Juan José Morales
Mucho, y por lo general en tono escandaloso y despectivo, se ha estado hablando durante los últimos días acerca de las elecciones en el Partido de la Revolución Democrática. Se habla de fraude, acarreos, robo de urnas, quema de material electoral, prácticas viciadas al más puro estilo priísta, de que los comicios fueron “un cochinero”, que el PRD se ha convertido en una olla de grillos, que se encuentra al borde de la fractura y la disgregación, y de otras cosas por el estilo.
Si se examina en detalle y sin apasionamientos lo ocurrido, puede advertirse que hay mucho de exageración en todo lo que se dice. La realidad es que, si bien hubo anomalías e irregularidades, distaron mucho de ser generalizadas y graves. Fueron pocas y más bien estuvieron limitadas a ciertos estados. En términos generales —y eso lo reconocen los dos principales candidatos— el proceso interno del PRD se realizó con toda normalidad.
La exageración no es gratuita. Evidentemente hay quienes tratan de amplificar los problemas que ahora enfrenta el PRD y alentar una crisis interna en el partido, para usar el asunto como cortina de humo, como distractor que haga a la opinión pública olvidar cosas mucho más importantes, como los planes de entregar los yacimientos petroleros a empresas extranjeras, o el turbio asunto del tráfico de influencias de Juan Camilo Mouriño.

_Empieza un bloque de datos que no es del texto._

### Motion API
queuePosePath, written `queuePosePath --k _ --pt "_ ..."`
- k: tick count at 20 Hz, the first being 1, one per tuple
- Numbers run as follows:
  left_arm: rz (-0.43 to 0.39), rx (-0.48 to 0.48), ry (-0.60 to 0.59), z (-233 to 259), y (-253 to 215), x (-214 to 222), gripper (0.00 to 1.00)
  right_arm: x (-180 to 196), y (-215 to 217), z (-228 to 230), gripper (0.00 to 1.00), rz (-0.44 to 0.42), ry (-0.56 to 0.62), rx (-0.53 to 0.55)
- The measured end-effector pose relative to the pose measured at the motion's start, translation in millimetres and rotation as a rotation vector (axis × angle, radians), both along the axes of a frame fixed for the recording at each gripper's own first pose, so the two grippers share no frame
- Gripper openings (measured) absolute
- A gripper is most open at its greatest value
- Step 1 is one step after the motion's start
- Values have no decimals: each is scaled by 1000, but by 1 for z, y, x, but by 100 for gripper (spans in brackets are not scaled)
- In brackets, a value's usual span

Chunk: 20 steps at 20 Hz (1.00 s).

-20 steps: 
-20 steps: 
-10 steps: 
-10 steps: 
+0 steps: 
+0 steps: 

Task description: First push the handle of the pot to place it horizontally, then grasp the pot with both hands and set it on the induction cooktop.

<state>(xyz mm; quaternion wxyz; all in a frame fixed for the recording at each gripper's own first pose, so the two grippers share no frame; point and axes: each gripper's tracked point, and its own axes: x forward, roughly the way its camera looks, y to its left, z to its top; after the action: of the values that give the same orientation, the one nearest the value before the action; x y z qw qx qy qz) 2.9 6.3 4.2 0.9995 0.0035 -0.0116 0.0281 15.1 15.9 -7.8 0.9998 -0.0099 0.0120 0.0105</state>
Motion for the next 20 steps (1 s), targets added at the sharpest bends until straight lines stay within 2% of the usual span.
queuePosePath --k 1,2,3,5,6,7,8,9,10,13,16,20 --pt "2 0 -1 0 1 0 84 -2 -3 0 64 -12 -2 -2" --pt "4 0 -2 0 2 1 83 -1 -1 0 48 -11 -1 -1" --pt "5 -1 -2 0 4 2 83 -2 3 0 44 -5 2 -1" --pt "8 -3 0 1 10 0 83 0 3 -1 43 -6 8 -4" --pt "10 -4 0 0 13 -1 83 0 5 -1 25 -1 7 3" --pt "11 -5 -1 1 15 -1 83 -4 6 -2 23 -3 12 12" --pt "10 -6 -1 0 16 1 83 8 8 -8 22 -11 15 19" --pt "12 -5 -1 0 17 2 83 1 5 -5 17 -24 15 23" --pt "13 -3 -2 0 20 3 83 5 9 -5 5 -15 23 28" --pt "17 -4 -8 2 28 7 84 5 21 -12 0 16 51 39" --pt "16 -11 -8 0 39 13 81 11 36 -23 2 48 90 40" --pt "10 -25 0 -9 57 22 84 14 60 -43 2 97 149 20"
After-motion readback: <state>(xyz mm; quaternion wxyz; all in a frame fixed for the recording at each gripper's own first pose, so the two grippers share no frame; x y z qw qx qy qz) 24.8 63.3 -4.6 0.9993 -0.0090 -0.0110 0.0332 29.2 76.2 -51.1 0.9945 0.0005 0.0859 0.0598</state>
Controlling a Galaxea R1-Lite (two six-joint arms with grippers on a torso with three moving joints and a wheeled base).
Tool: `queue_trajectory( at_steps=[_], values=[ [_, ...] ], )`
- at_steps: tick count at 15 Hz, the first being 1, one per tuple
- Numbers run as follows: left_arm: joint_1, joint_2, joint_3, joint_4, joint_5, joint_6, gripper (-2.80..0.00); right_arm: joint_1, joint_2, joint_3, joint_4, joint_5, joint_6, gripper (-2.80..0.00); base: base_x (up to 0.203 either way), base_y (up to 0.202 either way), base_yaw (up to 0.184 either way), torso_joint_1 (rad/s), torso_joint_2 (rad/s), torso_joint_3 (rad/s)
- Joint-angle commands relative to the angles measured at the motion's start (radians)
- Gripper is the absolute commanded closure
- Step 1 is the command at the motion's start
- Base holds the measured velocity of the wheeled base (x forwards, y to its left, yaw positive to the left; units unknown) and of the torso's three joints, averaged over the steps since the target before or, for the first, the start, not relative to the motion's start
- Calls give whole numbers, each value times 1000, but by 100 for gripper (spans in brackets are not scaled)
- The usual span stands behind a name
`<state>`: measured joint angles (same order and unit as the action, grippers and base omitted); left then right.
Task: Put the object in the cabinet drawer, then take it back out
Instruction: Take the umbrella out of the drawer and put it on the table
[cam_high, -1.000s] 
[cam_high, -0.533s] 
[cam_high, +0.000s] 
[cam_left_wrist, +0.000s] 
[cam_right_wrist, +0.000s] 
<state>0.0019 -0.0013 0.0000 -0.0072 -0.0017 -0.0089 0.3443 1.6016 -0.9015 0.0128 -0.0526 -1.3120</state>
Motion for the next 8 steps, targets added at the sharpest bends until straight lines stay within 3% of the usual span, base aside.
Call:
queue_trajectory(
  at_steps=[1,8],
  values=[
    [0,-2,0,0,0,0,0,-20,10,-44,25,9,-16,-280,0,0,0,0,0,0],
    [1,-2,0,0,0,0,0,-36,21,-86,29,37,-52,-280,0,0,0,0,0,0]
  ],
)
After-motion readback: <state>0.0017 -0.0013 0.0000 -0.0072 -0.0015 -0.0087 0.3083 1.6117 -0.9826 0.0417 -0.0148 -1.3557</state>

Pero dentro de todo ese alboroto se pierde de vista el meollo de la cuestión: que si en el PRD se presentó esa problemática, fue porque es el único partido que aplica el principio de la elección abierta de dirigentes partidarios, a través del sufragio universal directo y con la participación de todos sus militantes. En todos los demás partidos los dirigentes son designados por un reducido grupo de delegados. Los arreglos se hacen, como se dice popularmente, “en lo oscurito”, en pequeños cónclaves lejos del escrutinio público, los puntapiés se dan por debajo de la mesa, las zancadillas se aplican disimuladamente y las puñaladas traperas pasan inadvertidas. El caso extremo llegó a ser el del llamado Partido Verde Ecologista, en el cual su presidente era nombrado por delegados designados por él mismo, y si nombraban a otra persona, sencillamente vetaba el acuerdo y lo dejaba sin efecto.
Por lo demás, es bien sabido que en algunos casos, como el del PRI, la intervención de los delegados es sólo una formalidad, pues los nombramientos se deciden en los altos niveles de los gobiernos estatales.
La polvareda que los medios informativos y los comentaristas políticos —algunos de buena fe y otros con aviesos propósitos— han levantado a propósito de las elecciones en el PRD oculta también el hecho de que no es la primera vez que ese partido elige así a sus dirigentes. Lo ha hecho regularmente, sin que ocurrieran problemas. Si ahora los hay, es sobre todo porque existe una polarización entre quienes defienden una postura de oposición firme al gobierno de Calderón, para no permitirle la entrega de los recursos naturales ni la liquidación de conquistas sociales, y quienes adoptan una postura más débil y están dispuestos a hacer concesiones y llegar a arreglos con Calderón.
Como se ve, ejercer la democracia y no sólo pregonarla, conlleva riesgos, y el PRD está ahora amenazado por una crisis que lo debilitaría y sólo beneficiaría al gobierno de Calderón, aunque difícilmente puede pensarse en un colapso del partido como vaticinan algunos.